Where is this Hessian trail I hear about? Instead of crossing Stone to go up to the Kitchen Bypass do you make your way up Stone back towards the cars and its the newer ST entrance on the left?


----------



## bvibert (Aug 20, 2009)

o3jeff said:


> I found the hidden bike in the first and last pic, but the middle pic has me stumped.



Keep looking, it's in there...



o3jeff said:


> Where is this Hessian trail I hear about? Instead of crossing Stone to go up to the Kitchen Bypass do you make your way up Stone back towards the cars and its the newer ST entrance on the left?



You head in like you're going to the kitchen by-pass, but you need to turn right at one point.  If you ever go riding with me again I'll show you.


----------



## o3jeff (Aug 20, 2009)

bvibert said:


> Keep looking, it's in there...
> 
> 
> 
> You head in like you're going to the kitchen by-pass, but you need to turn right at one point.  If you ever go riding with me again I'll show you.
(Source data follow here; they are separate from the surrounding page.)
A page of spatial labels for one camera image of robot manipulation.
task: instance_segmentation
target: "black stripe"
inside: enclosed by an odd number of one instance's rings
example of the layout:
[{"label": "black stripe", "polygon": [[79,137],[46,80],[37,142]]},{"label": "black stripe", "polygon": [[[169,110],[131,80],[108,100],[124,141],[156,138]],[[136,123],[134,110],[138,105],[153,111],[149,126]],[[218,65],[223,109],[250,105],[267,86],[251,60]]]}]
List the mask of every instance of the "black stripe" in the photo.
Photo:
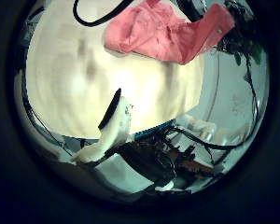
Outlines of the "black stripe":
[{"label": "black stripe", "polygon": [[102,130],[106,126],[106,124],[110,121],[110,119],[112,118],[116,108],[118,107],[120,96],[121,96],[121,88],[119,88],[115,92],[113,99],[112,99],[108,109],[106,110],[105,115],[104,115],[100,125],[98,126],[99,130]]}]

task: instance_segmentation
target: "black cable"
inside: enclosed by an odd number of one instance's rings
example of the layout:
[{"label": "black cable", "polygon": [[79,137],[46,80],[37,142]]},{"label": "black cable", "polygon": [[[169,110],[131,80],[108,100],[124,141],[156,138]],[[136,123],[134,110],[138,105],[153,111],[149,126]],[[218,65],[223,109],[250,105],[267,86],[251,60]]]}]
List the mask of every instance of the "black cable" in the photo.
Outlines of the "black cable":
[{"label": "black cable", "polygon": [[93,26],[97,26],[100,25],[106,21],[111,20],[112,18],[116,17],[118,14],[120,14],[120,12],[122,12],[133,0],[123,0],[119,3],[118,6],[116,6],[111,12],[109,12],[108,14],[106,14],[105,16],[103,16],[102,18],[100,18],[99,20],[96,21],[84,21],[83,19],[81,19],[78,14],[77,14],[77,4],[78,4],[79,0],[75,0],[74,3],[74,7],[73,7],[73,13],[74,13],[74,17],[75,19],[81,23],[84,26],[88,26],[88,27],[93,27]]},{"label": "black cable", "polygon": [[46,125],[40,120],[40,118],[38,117],[38,115],[34,112],[34,110],[31,108],[31,111],[33,112],[33,114],[35,115],[35,117],[38,119],[38,121],[41,123],[41,125],[45,128],[45,130],[47,131],[47,133],[57,142],[57,144],[70,156],[73,156],[71,153],[69,153],[68,151],[65,150],[64,146],[61,144],[60,141],[58,141],[52,134],[51,132],[48,130],[48,128],[46,127]]},{"label": "black cable", "polygon": [[247,142],[252,137],[252,135],[253,135],[253,133],[256,129],[256,126],[258,124],[258,121],[259,121],[258,99],[257,99],[257,95],[256,95],[256,92],[255,92],[255,89],[254,89],[254,86],[253,86],[253,81],[252,81],[252,76],[251,76],[251,71],[250,71],[250,65],[251,65],[250,64],[250,58],[246,57],[247,74],[246,74],[245,81],[248,82],[248,84],[250,85],[250,89],[252,91],[252,102],[255,102],[256,115],[255,115],[255,112],[253,110],[252,111],[253,118],[255,117],[255,120],[253,122],[253,128],[250,132],[250,135],[243,142],[241,142],[237,145],[233,145],[233,146],[220,146],[220,145],[210,144],[210,143],[204,142],[202,139],[196,137],[194,134],[192,134],[190,132],[187,132],[185,130],[178,129],[176,127],[171,127],[170,130],[184,134],[188,139],[190,139],[190,140],[192,140],[192,141],[194,141],[198,144],[201,144],[205,148],[212,148],[212,149],[216,149],[216,150],[232,150],[232,149],[235,149],[237,147],[242,146],[245,142]]}]

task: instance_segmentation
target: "white plastic object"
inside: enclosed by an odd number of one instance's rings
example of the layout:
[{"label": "white plastic object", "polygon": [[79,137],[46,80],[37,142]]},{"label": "white plastic object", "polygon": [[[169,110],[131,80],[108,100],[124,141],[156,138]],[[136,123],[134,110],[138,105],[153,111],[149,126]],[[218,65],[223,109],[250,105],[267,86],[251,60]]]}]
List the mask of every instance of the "white plastic object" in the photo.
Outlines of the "white plastic object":
[{"label": "white plastic object", "polygon": [[112,118],[101,130],[99,141],[82,148],[71,160],[85,163],[98,161],[110,148],[124,144],[131,128],[131,110],[132,105],[123,96],[120,96],[119,104]]}]

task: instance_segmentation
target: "white surface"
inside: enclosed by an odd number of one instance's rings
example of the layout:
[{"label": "white surface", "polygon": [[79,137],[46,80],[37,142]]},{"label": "white surface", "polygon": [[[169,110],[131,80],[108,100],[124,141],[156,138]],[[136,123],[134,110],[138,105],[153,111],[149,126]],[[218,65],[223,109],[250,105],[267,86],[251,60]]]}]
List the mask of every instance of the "white surface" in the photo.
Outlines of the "white surface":
[{"label": "white surface", "polygon": [[107,182],[125,193],[136,193],[153,182],[138,174],[119,154],[95,167]]},{"label": "white surface", "polygon": [[[80,0],[78,12],[84,20],[94,21],[119,2]],[[170,1],[163,2],[176,8]],[[74,19],[72,7],[72,0],[52,1],[36,26],[28,52],[29,101],[51,131],[98,138],[97,126],[118,88],[134,105],[131,133],[173,119],[199,103],[203,56],[178,65],[112,52],[103,41],[108,22],[84,27]]]}]

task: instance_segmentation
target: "pink towel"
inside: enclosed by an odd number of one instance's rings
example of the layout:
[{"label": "pink towel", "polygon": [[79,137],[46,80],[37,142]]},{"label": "pink towel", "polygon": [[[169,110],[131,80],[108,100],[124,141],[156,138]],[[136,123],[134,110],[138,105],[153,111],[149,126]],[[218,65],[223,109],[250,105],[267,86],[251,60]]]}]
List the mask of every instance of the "pink towel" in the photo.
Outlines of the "pink towel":
[{"label": "pink towel", "polygon": [[185,64],[215,46],[233,27],[230,12],[219,4],[213,4],[201,20],[185,22],[169,4],[146,0],[127,7],[109,23],[105,46]]}]

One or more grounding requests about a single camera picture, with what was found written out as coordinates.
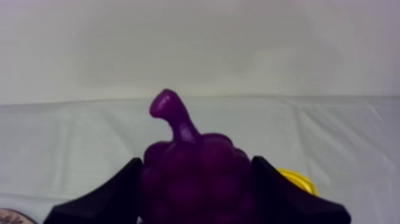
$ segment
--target white backdrop
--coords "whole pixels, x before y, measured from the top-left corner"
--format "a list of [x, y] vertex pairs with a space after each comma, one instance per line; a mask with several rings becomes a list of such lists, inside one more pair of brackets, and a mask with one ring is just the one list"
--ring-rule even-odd
[[0, 104], [398, 95], [398, 0], [0, 0]]

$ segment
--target yellow object
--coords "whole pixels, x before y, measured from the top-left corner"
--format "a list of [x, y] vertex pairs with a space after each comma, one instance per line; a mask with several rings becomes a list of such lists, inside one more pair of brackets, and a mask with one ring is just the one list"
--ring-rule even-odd
[[302, 190], [304, 190], [312, 195], [318, 195], [313, 183], [306, 176], [303, 176], [302, 174], [300, 174], [298, 172], [286, 170], [286, 169], [278, 169], [278, 171], [280, 174], [282, 174], [284, 177], [286, 177], [290, 182], [294, 183], [296, 186], [298, 186]]

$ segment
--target white cloth
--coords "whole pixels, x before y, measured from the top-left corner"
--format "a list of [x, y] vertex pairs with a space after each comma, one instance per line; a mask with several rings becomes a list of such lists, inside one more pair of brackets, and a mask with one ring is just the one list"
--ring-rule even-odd
[[[353, 224], [400, 223], [400, 98], [186, 98], [201, 132], [307, 175]], [[0, 207], [42, 222], [171, 138], [151, 99], [0, 106]]]

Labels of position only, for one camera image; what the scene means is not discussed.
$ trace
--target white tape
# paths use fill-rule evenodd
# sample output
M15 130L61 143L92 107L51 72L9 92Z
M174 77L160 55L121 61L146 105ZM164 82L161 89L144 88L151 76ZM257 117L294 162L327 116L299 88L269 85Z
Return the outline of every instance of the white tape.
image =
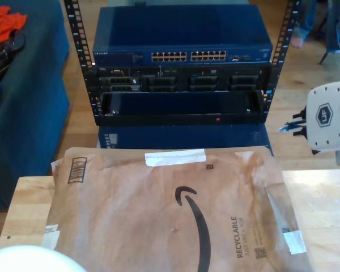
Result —
M204 149L146 153L145 160L147 166L164 166L184 163L205 162Z
M57 228L58 228L57 224L45 227L43 242L41 243L42 247L51 250L54 250L56 248L59 234L61 233L61 231L57 231Z
M306 252L301 231L286 232L283 235L292 255Z

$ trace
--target wooden table
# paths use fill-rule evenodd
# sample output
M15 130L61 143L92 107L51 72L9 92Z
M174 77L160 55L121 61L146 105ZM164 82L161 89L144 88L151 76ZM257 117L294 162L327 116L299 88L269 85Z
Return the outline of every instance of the wooden table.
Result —
M315 271L340 272L340 170L283 174L312 266ZM53 177L20 178L0 248L41 245L53 195Z

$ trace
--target amazon padded mailer
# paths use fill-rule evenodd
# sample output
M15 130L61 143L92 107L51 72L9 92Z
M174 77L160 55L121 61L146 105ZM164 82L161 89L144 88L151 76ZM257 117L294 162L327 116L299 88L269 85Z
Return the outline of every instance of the amazon padded mailer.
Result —
M48 224L87 271L311 271L282 171L264 152L150 167L145 157L66 155Z

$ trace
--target blue box
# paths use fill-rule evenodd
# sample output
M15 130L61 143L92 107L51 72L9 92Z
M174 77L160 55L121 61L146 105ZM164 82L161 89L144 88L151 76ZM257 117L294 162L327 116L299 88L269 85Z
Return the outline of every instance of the blue box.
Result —
M272 43L256 5L102 7L96 66L269 62Z

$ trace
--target amazon smile logo
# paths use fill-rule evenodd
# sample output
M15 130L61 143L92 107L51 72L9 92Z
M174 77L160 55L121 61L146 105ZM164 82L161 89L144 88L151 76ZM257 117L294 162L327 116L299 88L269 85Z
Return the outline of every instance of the amazon smile logo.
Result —
M175 199L176 202L182 206L181 202L181 192L185 191L192 194L197 194L197 192L187 186L180 186L175 190ZM208 226L206 225L205 218L199 209L198 205L195 201L188 195L185 196L186 200L188 201L190 208L192 208L195 221L197 222L198 227L198 234L199 234L199 265L198 265L198 272L208 272L209 264L210 264L210 236Z

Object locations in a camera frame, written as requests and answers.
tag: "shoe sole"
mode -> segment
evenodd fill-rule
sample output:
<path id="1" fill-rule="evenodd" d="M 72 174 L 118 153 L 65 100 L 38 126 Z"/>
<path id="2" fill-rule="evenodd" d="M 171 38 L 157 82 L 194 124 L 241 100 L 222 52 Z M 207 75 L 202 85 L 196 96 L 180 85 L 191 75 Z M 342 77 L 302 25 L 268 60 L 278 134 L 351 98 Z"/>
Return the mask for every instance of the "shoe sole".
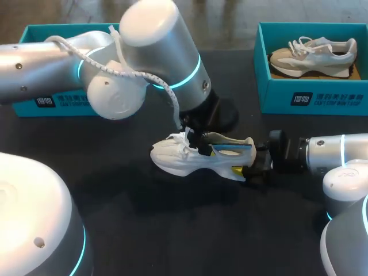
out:
<path id="1" fill-rule="evenodd" d="M 328 75 L 328 76 L 334 76 L 336 78 L 348 78 L 350 76 L 350 68 L 336 68 L 336 67 L 319 67 L 314 69 L 306 69 L 306 70 L 289 70 L 284 69 L 278 66 L 275 66 L 271 63 L 272 67 L 274 67 L 277 71 L 287 75 L 291 76 L 293 78 L 300 78 L 307 72 L 311 71 L 317 71 L 322 74 Z"/>
<path id="2" fill-rule="evenodd" d="M 201 167 L 201 168 L 195 168 L 195 169 L 188 169 L 188 170 L 176 170 L 174 168 L 167 168 L 161 165 L 158 165 L 155 163 L 156 166 L 158 166 L 161 170 L 172 174 L 172 175 L 176 175 L 178 177 L 186 177 L 188 175 L 190 175 L 191 173 L 200 170 L 202 168 L 208 168 L 210 170 L 213 170 L 214 172 L 216 172 L 219 176 L 223 177 L 223 178 L 227 178 L 227 179 L 231 179 L 231 180 L 235 180 L 235 181 L 241 181 L 244 182 L 246 181 L 245 178 L 241 177 L 240 175 L 236 175 L 234 174 L 234 172 L 232 171 L 231 168 L 209 168 L 209 167 Z"/>

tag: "shoelace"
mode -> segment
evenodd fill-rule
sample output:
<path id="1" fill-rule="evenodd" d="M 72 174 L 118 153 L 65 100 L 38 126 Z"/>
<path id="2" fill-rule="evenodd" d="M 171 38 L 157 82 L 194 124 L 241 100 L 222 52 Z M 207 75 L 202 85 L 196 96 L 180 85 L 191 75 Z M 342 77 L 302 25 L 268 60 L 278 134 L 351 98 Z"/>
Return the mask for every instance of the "shoelace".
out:
<path id="1" fill-rule="evenodd" d="M 309 37 L 301 36 L 301 37 L 299 37 L 299 43 L 296 40 L 294 40 L 293 43 L 291 41 L 289 41 L 288 45 L 289 45 L 290 49 L 292 50 L 293 56 L 297 56 L 297 55 L 300 56 L 302 53 L 306 54 L 307 52 L 314 53 L 314 52 L 316 52 L 315 51 L 316 49 L 325 47 L 325 45 L 317 46 L 317 47 L 314 47 L 314 48 L 306 47 L 303 44 L 303 42 L 301 42 L 302 39 L 307 39 L 309 41 L 312 40 Z"/>
<path id="2" fill-rule="evenodd" d="M 187 157 L 189 152 L 198 152 L 198 148 L 191 148 L 190 147 L 190 142 L 187 138 L 188 133 L 190 131 L 190 128 L 185 128 L 185 132 L 181 132 L 181 133 L 173 133 L 171 135 L 169 135 L 168 138 L 173 138 L 175 142 L 177 142 L 179 144 L 179 153 L 183 156 L 183 157 Z"/>

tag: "teal shoe box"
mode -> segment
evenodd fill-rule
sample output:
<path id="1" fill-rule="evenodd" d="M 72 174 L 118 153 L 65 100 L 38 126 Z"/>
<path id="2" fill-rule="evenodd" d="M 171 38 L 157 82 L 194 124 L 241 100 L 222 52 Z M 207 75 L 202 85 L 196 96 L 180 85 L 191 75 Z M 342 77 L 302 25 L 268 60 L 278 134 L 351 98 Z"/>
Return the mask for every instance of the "teal shoe box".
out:
<path id="1" fill-rule="evenodd" d="M 43 42 L 49 36 L 65 39 L 92 30 L 110 33 L 109 26 L 118 29 L 119 24 L 65 24 L 29 25 L 25 28 L 20 43 Z M 14 103 L 13 109 L 19 117 L 97 116 L 91 108 L 84 90 L 61 91 L 30 101 Z"/>
<path id="2" fill-rule="evenodd" d="M 275 79 L 267 55 L 288 42 L 306 36 L 331 41 L 356 40 L 355 67 L 360 80 L 351 79 Z M 261 22 L 254 49 L 262 113 L 368 116 L 368 29 L 366 24 Z"/>

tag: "sneaker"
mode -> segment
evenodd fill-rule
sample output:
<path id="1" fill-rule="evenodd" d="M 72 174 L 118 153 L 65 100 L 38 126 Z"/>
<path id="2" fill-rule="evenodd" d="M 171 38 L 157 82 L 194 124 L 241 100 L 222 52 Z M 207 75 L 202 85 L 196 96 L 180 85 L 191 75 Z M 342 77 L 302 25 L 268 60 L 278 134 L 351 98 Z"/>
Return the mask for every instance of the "sneaker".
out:
<path id="1" fill-rule="evenodd" d="M 167 173 L 185 177 L 200 168 L 209 168 L 221 177 L 245 181 L 243 166 L 251 167 L 256 149 L 252 138 L 235 140 L 218 133 L 208 133 L 203 140 L 210 151 L 193 148 L 189 128 L 153 145 L 152 161 Z"/>
<path id="2" fill-rule="evenodd" d="M 270 57 L 271 65 L 281 73 L 299 78 L 309 71 L 318 71 L 328 76 L 348 78 L 349 67 L 357 56 L 357 42 L 332 42 L 324 37 L 312 40 L 300 37 L 299 43 L 289 42 L 290 48 L 279 49 Z"/>

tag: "black table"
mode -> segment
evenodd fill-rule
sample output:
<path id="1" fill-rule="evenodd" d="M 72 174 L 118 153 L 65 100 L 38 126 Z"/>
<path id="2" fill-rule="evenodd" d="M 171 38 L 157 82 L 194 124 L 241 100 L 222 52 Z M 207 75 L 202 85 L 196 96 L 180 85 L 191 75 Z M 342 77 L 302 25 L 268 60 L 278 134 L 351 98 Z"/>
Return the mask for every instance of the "black table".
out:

I am thinking of maybe making a return to mountain biking bright and early(7am) Saturday.


----------



## rueler (Aug 20, 2009)

o3jeff said:


> I am thinking of maybe making a return to mountain biking bright and early(7am) Saturday.



you can meet me and a few others at Stone at 8:30 am if you want!!! The Hessian will be one of the first things we hit...but, we won't be doing all of the lower Hessian as Brian did today. We will be cutting some out due to wetness...How gooey was it after "Elton John" (pine log ride you have pictured) Brian?? IT's an area that doesn't dry very well. We have an alternate route that cuts the goo area out and gets us to the nice flowy ending section. Check the Crankfire forum to see the proposed loop. I will be throwing in trails from the soccer field network too. I'm pretty sure you guys haven't ridden that stuff much, if at all...you'll like it over there. I'll buy your first beer too!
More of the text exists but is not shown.